Send back the whole listing untouched.

** Opening The data block **

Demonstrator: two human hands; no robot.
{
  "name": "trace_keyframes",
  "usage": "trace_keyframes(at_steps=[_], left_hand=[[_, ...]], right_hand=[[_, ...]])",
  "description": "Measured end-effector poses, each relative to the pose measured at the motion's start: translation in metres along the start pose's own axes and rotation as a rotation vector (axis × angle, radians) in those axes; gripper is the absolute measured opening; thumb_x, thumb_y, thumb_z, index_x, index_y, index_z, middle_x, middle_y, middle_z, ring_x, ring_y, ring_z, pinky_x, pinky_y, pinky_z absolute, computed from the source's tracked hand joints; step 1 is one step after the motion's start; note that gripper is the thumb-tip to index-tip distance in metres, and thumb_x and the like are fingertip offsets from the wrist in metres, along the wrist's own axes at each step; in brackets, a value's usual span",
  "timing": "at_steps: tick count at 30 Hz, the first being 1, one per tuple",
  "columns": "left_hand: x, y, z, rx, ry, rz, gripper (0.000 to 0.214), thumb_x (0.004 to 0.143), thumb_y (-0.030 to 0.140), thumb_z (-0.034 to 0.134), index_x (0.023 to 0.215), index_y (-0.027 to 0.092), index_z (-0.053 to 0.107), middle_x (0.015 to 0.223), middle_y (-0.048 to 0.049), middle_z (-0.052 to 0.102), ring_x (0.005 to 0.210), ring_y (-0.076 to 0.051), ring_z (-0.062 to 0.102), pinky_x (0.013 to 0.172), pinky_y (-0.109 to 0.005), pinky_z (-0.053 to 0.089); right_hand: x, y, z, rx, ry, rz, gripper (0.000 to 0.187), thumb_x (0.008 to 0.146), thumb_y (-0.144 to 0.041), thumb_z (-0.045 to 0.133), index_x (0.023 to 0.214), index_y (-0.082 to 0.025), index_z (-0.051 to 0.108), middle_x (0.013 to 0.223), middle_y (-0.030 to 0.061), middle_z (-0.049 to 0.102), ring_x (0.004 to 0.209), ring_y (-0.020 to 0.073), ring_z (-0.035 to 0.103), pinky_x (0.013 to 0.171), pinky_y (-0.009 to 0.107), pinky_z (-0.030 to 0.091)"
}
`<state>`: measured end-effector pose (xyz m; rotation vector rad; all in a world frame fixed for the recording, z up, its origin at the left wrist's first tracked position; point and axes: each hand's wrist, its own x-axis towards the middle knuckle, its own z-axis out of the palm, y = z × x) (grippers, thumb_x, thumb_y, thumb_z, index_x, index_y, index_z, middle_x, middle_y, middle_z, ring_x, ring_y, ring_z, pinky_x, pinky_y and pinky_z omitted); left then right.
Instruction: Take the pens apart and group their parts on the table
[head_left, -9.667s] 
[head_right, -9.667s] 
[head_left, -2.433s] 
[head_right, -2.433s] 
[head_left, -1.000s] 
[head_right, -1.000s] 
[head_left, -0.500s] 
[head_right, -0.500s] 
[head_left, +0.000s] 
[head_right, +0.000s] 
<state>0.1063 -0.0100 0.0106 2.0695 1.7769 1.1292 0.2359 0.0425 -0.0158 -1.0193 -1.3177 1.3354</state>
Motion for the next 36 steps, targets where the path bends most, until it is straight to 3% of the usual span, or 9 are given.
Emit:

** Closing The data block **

• Exercise output:
Demonstrator: two human hands; no robot.
{
  "name": "trace_keyframes",
  "usage": "trace_keyframes(at_steps=[_], left_hand=[[_, ...]], right_hand=[[_, ...]])",
  "description": "Measured end-effector poses, each relative to the pose measured at the motion's start: translation in metres along the start pose's own axes and rotation as a rotation vector (axis × angle, radians) in those axes; gripper is the absolute measured opening; thumb_x, thumb_y, thumb_z, index_x, index_y, index_z, middle_x, middle_y, middle_z, ring_x, ring_y, ring_z, pinky_x, pinky_y, pinky_z absolute, computed from the source's tracked hand joints; step 1 is one step after the motion's start; note that gripper is the thumb-tip to index-tip distance in metres, and thumb_x and the like are fingertip offsets from the wrist in metres, along the wrist's own axes at each step; in brackets, a value's usual span",
  "timing": "at_steps: tick count at 30 Hz, the first being 1, one per tuple",
  "columns": "left_hand: x, y, z, rx, ry, rz, gripper (0.000 to 0.214), thumb_x (0.004 to 0.143), thumb_y (-0.030 to 0.140), thumb_z (-0.034 to 0.134), index_x (0.023 to 0.215), index_y (-0.027 to 0.092), index_z (-0.053 to 0.107), middle_x (0.015 to 0.223), middle_y (-0.048 to 0.049), middle_z (-0.052 to 0.102), ring_x (0.005 to 0.210), ring_y (-0.076 to 0.051), ring_z (-0.062 to 0.102), pinky_x (0.013 to 0.172), pinky_y (-0.109 to 0.005), pinky_z (-0.053 to 0.089); right_hand: x, y, z, rx, ry, rz, gripper (0.000 to 0.187), thumb_x (0.008 to 0.146), thumb_y (-0.144 to 0.041), thumb_z (-0.045 to 0.133), index_x (0.023 to 0.214), index_y (-0.082 to 0.025), index_z (-0.051 to 0.108), middle_x (0.013 to 0.223), middle_y (-0.030 to 0.061), middle_z (-0.049 to 0.102), ring_x (0.004 to 0.209), ring_y (-0.020 to 0.073), ring_z (-0.035 to 0.103), pinky_x (0.013 to 0.171), pinky_y (-0.009 to 0.107), pinky_z (-0.030 to 0.091)"
}
`<state>`: measured end-effector pose (xyz m; rotation vector rad; all in a world frame fixed for the recording, z up, its origin at the left wrist's first tracked position; point and axes: each hand's wrist, its own x-axis towards the middle knuckle, its own z-axis out of the palm, y = z × x) (grippers, thumb_x, thumb_y, thumb_z, index_x, index_y, index_z, middle_x, middle_y, middle_z, ring_x, ring_y, ring_z, pinky_x, pinky_y and pinky_z omitted); left then right.
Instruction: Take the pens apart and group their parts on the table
[head_left, -9.667s] 
[head_right, -9.667s] 
[head_left, -2.433s] 
[head_right, -2.433s] 
[head_left, -1.000s] 
[head_right, -1.000s] 
[head_left, -0.500s] 
[head_right, -0.500s] 
[head_left, +0.000s] 
[head_right, +0.000s] 
<state>0.1063 -0.0100 0.0106 2.0695 1.7769 1.1292 0.2359 0.0425 -0.0158 -1.0193 -1.3177 1.3354</state>
Motion for the next 36 steps, targets where the path bends most, until it is straight to 3% of the usual span, or 9 are given.
Emit:

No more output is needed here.